Records excerpted from a collection →
********************

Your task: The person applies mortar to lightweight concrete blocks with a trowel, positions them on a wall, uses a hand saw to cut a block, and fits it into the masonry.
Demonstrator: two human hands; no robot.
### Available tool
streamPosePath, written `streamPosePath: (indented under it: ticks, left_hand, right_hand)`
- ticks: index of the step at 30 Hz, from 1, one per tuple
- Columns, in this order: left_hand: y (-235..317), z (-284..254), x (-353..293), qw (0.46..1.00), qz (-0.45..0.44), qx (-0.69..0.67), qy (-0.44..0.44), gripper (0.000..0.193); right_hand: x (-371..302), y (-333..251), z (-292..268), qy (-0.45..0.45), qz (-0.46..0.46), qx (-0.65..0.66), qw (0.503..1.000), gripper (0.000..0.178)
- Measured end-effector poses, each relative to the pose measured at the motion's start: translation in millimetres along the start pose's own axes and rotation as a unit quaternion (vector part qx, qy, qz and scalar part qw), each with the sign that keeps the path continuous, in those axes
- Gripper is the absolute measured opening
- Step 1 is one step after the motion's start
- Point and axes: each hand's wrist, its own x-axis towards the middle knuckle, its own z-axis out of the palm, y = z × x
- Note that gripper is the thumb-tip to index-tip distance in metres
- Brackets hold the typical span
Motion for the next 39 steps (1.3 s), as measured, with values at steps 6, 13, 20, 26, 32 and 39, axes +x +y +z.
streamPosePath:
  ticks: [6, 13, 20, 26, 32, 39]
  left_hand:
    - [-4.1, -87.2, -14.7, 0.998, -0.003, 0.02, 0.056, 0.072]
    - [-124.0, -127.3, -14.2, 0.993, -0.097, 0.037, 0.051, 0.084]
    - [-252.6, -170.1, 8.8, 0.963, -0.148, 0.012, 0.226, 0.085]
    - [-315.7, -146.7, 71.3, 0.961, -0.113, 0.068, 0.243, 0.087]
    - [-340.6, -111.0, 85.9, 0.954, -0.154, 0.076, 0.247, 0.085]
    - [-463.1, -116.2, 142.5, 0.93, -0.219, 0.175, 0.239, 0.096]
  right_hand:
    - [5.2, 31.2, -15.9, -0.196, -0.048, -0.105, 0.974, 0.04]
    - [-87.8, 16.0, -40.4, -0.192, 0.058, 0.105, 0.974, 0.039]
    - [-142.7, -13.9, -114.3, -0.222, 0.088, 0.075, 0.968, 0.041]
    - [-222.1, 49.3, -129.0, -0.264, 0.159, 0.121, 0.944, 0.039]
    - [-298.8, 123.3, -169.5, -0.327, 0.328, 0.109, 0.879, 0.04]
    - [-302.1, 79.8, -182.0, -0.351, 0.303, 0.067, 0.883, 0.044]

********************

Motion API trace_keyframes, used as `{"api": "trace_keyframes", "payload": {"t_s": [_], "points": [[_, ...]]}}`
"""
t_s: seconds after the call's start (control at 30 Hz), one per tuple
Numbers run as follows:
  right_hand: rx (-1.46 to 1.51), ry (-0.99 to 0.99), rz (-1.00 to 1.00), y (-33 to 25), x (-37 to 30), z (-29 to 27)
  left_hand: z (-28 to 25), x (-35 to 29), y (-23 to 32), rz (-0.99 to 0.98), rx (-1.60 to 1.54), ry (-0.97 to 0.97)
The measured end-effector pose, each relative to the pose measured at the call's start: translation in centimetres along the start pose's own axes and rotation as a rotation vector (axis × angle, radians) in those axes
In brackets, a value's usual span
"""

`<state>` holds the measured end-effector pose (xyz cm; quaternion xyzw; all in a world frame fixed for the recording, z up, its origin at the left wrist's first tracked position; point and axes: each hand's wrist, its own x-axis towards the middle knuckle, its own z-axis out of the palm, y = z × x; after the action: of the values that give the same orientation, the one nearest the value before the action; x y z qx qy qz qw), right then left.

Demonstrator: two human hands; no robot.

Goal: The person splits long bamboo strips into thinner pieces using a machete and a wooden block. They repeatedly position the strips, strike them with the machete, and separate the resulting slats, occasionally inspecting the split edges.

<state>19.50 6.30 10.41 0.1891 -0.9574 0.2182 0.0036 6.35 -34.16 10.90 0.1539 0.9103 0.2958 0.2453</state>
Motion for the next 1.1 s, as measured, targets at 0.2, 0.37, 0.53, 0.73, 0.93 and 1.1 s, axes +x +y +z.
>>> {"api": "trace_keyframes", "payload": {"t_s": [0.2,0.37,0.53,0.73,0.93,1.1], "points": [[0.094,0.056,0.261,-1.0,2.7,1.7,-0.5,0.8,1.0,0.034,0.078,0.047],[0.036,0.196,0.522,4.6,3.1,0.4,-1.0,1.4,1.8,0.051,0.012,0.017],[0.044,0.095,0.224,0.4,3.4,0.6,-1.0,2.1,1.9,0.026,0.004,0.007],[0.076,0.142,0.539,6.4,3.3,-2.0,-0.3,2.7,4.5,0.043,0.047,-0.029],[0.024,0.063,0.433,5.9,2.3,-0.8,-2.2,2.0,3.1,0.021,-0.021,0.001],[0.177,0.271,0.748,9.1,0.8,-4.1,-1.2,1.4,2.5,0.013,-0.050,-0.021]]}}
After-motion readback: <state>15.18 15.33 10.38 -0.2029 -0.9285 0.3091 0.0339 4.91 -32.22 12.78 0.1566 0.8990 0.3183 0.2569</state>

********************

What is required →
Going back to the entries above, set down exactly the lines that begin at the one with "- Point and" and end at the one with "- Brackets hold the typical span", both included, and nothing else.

Output for this task →
- Point and axes: each hand's wrist, its own x-axis towards the middle knuckle, its own z-axis out of the palm, y = z × x
- Note that gripper is the thumb-tip to index-tip distance in metres
- Brackets hold the typical span

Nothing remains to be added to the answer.